9. Scaling Performance Marketing with Data and Experimentation
- Vamsi Krishna Ex-Marketing Leader, Licious and Teabox
In this snippet, Vamsi emphasizes the importance of setting aside budget for experimentation and leveraging technology to scale performance marketing efficiently.
People often think that you can scale performance marketing just by spending more money. Unfortunately, it doesn’t work like a tap.
Performance Marketing is a time taking process — right from kickoff, defining the objectives, building in efficiencies into the funnel, and figuring out what campaigns to scale and scaling them.
This is really a marketer’s callout because I have been asked this by founders and CEOs many times before.
But once you’re in it, and you decide to scale your paid marketing, there are two critical aspects to it — experimentation and technology.
Experiments are key when scaling. What worked yesterday might not work tomorrow or what worked for your competitor might not work for you. The only way to determine this is through a lot of experimentation.

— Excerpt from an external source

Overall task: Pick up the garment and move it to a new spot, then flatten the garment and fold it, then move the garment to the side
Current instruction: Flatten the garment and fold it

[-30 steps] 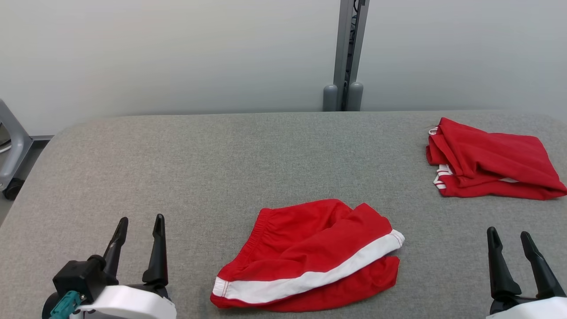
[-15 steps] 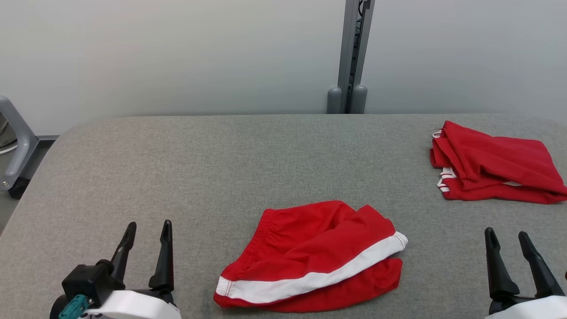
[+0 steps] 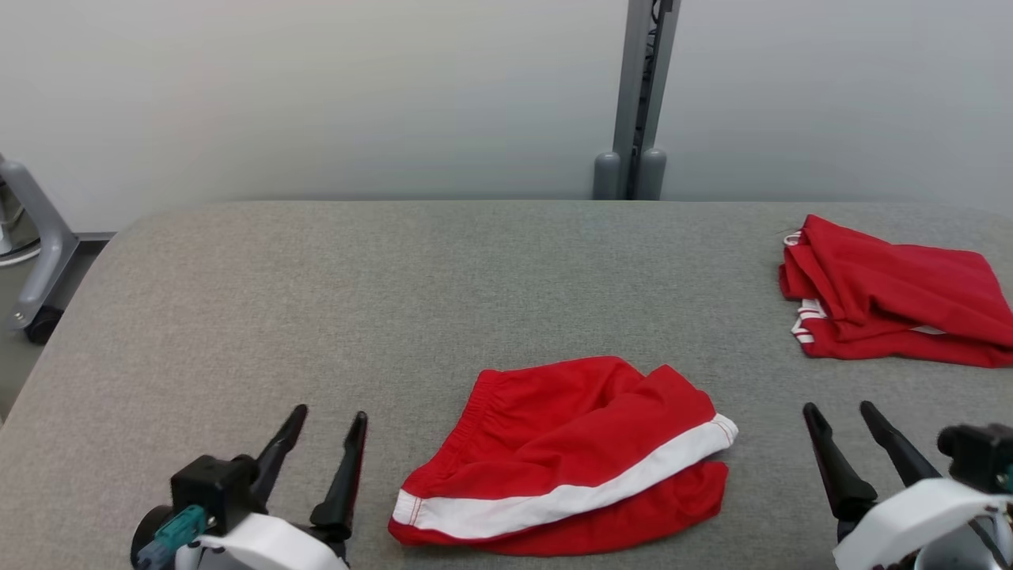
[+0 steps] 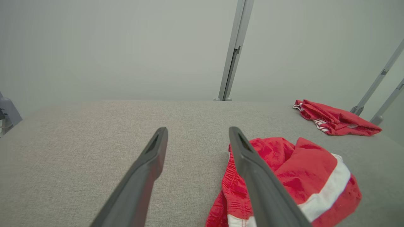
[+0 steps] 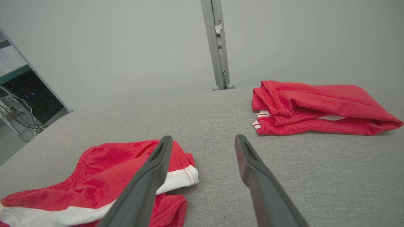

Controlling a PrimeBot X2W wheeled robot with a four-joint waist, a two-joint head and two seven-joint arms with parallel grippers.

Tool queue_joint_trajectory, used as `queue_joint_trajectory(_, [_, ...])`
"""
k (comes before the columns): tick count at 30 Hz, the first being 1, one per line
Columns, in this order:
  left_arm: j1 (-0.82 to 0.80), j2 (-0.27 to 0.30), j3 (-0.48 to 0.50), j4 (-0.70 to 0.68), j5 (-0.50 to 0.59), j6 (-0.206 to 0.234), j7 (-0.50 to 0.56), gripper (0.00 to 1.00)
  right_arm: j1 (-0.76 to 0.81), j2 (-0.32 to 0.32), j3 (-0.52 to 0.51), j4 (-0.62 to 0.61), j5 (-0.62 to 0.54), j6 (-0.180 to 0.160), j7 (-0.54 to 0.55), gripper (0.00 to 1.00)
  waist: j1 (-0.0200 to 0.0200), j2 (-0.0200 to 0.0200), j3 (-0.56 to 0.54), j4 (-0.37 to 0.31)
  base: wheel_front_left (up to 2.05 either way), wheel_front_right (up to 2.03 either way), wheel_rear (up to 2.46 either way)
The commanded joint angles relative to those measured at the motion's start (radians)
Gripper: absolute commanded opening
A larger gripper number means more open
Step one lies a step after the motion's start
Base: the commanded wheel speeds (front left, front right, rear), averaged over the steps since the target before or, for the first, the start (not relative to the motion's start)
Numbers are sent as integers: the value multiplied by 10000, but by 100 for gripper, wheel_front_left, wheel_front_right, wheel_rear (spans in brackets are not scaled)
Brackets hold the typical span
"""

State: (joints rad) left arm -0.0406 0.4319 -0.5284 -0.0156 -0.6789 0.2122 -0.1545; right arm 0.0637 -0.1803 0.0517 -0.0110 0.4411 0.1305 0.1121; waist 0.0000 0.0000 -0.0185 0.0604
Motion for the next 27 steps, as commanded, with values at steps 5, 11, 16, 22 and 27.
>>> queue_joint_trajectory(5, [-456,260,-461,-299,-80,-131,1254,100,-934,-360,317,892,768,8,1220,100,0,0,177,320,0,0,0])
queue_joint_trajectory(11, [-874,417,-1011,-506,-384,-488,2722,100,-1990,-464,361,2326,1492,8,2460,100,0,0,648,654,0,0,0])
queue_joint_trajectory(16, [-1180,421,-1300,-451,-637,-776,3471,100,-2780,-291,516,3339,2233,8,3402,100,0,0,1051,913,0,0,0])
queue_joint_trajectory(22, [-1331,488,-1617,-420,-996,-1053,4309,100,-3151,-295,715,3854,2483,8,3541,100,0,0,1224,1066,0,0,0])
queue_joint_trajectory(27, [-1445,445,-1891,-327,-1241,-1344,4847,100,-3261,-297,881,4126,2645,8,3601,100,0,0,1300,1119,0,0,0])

Encourage your marketing team to have 10 to 15% of their monthly budget kept aside for experiments, and encourage them to spend it on testing very clear hypothesis. Do not ask for any RoI on these funds.
If you do about 10 – 20 such experiments, you will discover at least one or two avenues that work for you and can be scaled. You need to do this in today’s world. If you just stick to the same approach, it will fade out over time.
Second aspect of scaling performance marketing is the technology.
Beyond a certain point, that is what drives paid marketing. You will very rarely see a large team doing this manually if there is large amounts of money being spent on it. There are automation platforms and engines that take care of much execution.
Marketing is 50% tech and 50% experimentation. In the early stages, tech teams want to focus on the product. But I think you need to prioritize marketing tech equally. This makes your go-to-market execution much faster.
You will have to invest in the data infrastructure and get that capability. Whether you want to change the customer experience, optimise the funnel, track new events, implement a new tool, or set up SEO backlinks — it is all dependent on tech.
This does not mean that you can automate 100% of it. About 50 – 60% gets automated but you still have to be the brains behind it and drive the strategy.
Below, Vamsi explains how optimizing performance marketing relies on tracking metrics effectively, integrating data across systems, and aligning campaigns with overall business goals.
We track a lot of data. I try to track data on a daily basis, weekly basis, and monthly basis, and I track every single metric that’s out there. Then we put them into different dashboards.
Knowing the metric is one thing, but making sure it is used right is a different challenge altogether. I often see that even if teams have a perfect measurement set up, there are usually large gaps in how data flows across all channels and back to their CRM or Analytics.
You’ll have to spend enough time over there to make sure the implementation of your CRM and Analytics tools is done in the best possible way.
Make sure you track all events and that all your data points flow back into the system so your marketers can use them to make decisions. That is the complete point after all.
The way I see it, there are three levels of optimization that need to be done.
- Campaign Data
Any agency or marketer can do this for you. It’s a no-brainer. What is important here is having a quality layer over your creative communication.
- Customer Feedback
You have to take this into account and put it back in your performance marketing strategy to make sure that your funnel is optimized.
- Business Data
For example, at Licious or TeaBox or other FMCG companies, all marketers have to account for the production capacity before running paid ads.
If you don’t do this, you can end up generating more orders than you can serve or generating demand in an area that your company cannot serve.
The only way to avoid errors like this is to combine your performance marketing strategy with business metrics and business data points.
Everything you do in paid marketing has to tie back to what you’re trying to do at an overall brand level. It must go hand-in-hand.